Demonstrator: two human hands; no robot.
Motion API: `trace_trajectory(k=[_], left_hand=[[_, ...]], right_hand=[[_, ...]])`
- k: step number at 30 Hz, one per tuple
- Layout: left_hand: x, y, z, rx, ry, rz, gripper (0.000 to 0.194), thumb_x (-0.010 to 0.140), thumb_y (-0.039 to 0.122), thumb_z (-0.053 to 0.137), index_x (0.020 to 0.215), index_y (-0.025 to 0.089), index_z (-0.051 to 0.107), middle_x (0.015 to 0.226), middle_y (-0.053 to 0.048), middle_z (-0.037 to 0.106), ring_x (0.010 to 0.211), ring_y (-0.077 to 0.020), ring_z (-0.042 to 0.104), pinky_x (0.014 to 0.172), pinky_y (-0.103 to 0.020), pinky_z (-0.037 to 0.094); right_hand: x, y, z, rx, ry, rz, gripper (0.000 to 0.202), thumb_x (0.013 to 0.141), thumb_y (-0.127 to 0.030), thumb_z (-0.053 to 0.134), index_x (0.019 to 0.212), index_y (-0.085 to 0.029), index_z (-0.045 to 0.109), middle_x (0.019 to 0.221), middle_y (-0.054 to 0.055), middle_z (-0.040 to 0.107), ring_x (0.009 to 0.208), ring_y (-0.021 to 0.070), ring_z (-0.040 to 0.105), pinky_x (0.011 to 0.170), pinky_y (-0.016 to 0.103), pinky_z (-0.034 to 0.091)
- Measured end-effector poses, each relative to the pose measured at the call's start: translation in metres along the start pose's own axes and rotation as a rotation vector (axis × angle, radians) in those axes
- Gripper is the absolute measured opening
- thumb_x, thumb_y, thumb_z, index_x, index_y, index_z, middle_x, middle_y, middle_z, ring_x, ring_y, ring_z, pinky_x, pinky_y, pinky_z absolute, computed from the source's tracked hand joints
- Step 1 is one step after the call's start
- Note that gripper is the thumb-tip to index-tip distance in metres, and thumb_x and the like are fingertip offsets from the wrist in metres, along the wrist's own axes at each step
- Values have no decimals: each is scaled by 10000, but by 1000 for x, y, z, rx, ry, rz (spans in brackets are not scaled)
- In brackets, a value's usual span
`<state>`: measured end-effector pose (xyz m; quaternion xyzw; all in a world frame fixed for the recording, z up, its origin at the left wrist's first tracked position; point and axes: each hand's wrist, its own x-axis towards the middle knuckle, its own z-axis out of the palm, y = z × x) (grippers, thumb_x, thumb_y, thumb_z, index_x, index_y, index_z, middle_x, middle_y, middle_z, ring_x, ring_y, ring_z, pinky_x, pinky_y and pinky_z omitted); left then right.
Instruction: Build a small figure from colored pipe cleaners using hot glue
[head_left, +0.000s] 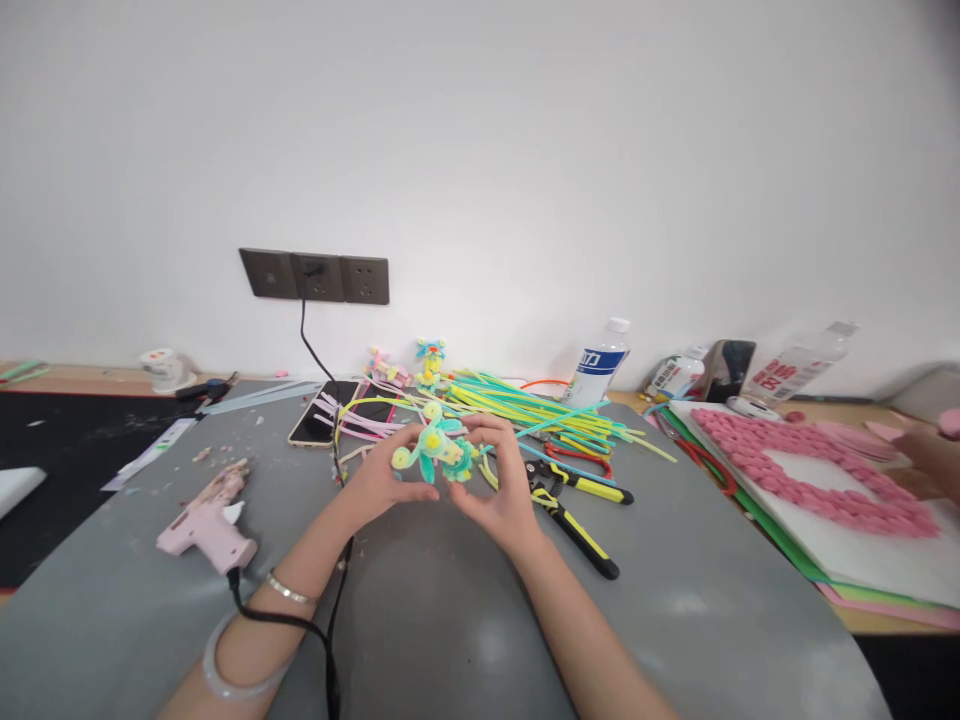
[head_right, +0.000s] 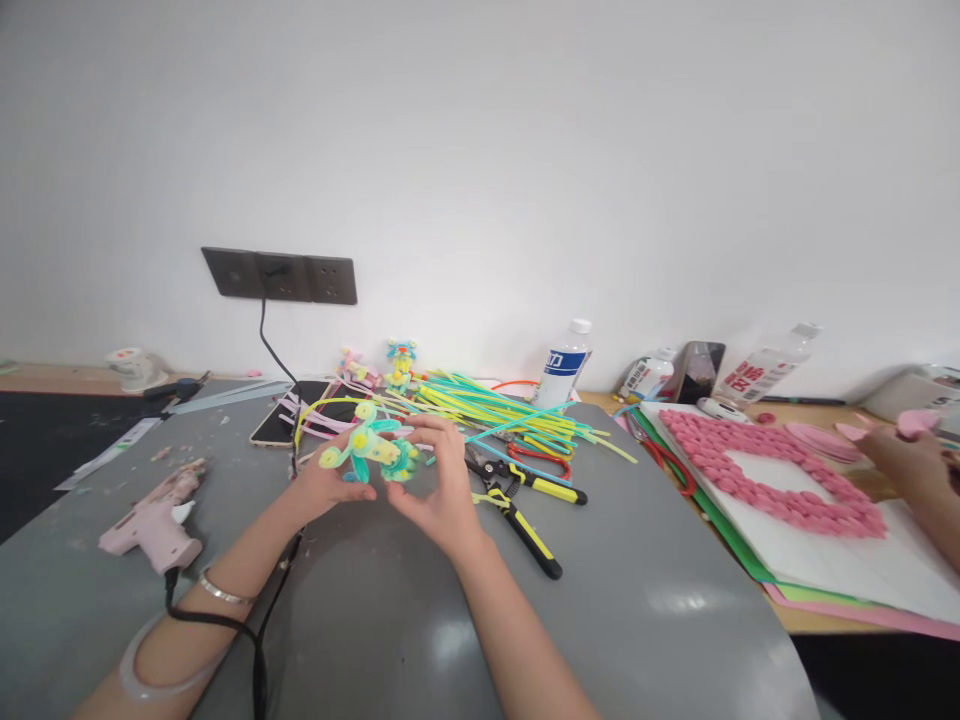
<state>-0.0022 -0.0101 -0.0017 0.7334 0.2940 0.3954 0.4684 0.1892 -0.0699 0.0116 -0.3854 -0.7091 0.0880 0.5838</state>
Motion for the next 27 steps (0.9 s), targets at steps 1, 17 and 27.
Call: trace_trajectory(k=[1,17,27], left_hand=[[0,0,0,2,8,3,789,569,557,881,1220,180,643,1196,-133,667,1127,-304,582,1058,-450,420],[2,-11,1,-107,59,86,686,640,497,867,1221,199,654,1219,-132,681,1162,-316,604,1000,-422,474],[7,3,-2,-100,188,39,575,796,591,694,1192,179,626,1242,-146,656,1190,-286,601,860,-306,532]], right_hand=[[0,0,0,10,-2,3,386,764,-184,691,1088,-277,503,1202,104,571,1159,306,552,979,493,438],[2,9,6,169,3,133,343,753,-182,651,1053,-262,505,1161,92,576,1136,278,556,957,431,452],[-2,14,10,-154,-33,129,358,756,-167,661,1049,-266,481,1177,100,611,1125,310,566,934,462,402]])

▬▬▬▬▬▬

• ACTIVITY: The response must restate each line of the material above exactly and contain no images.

• SOLUTION TO THE PROBLEM:
Demonstrator: two human hands; no robot.
Motion API: `trace_trajectory(k=[_], left_hand=[[_, ...]], right_hand=[[_, ...]])`
- k: step number at 30 Hz, one per tuple
- Layout: left_hand: x, y, z, rx, ry, rz, gripper (0.000 to 0.194), thumb_x (-0.010 to 0.140), thumb_y (-0.039 to 0.122), thumb_z (-0.053 to 0.137), index_x (0.020 to 0.215), index_y (-0.025 to 0.089), index_z (-0.051 to 0.107), middle_x (0.015 to 0.226), middle_y (-0.053 to 0.048), middle_z (-0.037 to 0.106), ring_x (0.010 to 0.211), ring_y (-0.077 to 0.020), ring_z (-0.042 to 0.104), pinky_x (0.014 to 0.172), pinky_y (-0.103 to 0.020), pinky_z (-0.037 to 0.094); right_hand: x, y, z, rx, ry, rz, gripper (0.000 to 0.202), thumb_x (0.013 to 0.141), thumb_y (-0.127 to 0.030), thumb_z (-0.053 to 0.134), index_x (0.019 to 0.212), index_y (-0.085 to 0.029), index_z (-0.045 to 0.109), middle_x (0.019 to 0.221), middle_y (-0.054 to 0.055), middle_z (-0.040 to 0.107), ring_x (0.009 to 0.208), ring_y (-0.021 to 0.070), ring_z (-0.040 to 0.105), pinky_x (0.011 to 0.170), pinky_y (-0.016 to 0.103), pinky_z (-0.034 to 0.091)
- Measured end-effector poses, each relative to the pose measured at the call's start: translation in metres along the start pose's own axes and rotation as a rotation vector (axis × angle, radians) in those axes
- Gripper is the absolute measured opening
- thumb_x, thumb_y, thumb_z, index_x, index_y, index_z, middle_x, middle_y, middle_z, ring_x, ring_y, ring_z, pinky_x, pinky_y, pinky_z absolute, computed from the source's tracked hand joints
- Step 1 is one step after the call's start
- Note that gripper is the thumb-tip to index-tip distance in metres, and thumb_x and the like are fingertip offsets from the wrist in metres, along the wrist's own axes at each step
- Values have no decimals: each is scaled by 10000, but by 1000 for x, y, z, rx, ry, rz (spans in brackets are not scaled)
- In brackets, a value's usual span
`<state>`: measured end-effector pose (xyz m; quaternion xyzw; all in a world frame fixed for the recording, z up, its origin at the left wrist's first tracked position; point and axes: each hand's wrist, its own x-axis towards the middle knuckle, its own z-axis out of the palm, y = z × x) (grippers, thumb_x, thumb_y, thumb_z, index_x, index_y, index_z, middle_x, middle_y, middle_z, ring_x, ring_y, ring_z, pinky_x, pinky_y and pinky_z omitted); left then right.
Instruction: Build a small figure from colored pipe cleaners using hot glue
[head_left, +0.000s] 
[head_right, +0.000s] 
<state>-0.0022 -0.0101 -0.0017 0.7334 0.2940 0.3954 0.4684 0.1892 -0.0699 0.0116 -0.3854 -0.7091 0.0880 0.5838</state>
Motion for the next 27 steps (0.9 s), targets at steps 1, 17 and 27.
Call: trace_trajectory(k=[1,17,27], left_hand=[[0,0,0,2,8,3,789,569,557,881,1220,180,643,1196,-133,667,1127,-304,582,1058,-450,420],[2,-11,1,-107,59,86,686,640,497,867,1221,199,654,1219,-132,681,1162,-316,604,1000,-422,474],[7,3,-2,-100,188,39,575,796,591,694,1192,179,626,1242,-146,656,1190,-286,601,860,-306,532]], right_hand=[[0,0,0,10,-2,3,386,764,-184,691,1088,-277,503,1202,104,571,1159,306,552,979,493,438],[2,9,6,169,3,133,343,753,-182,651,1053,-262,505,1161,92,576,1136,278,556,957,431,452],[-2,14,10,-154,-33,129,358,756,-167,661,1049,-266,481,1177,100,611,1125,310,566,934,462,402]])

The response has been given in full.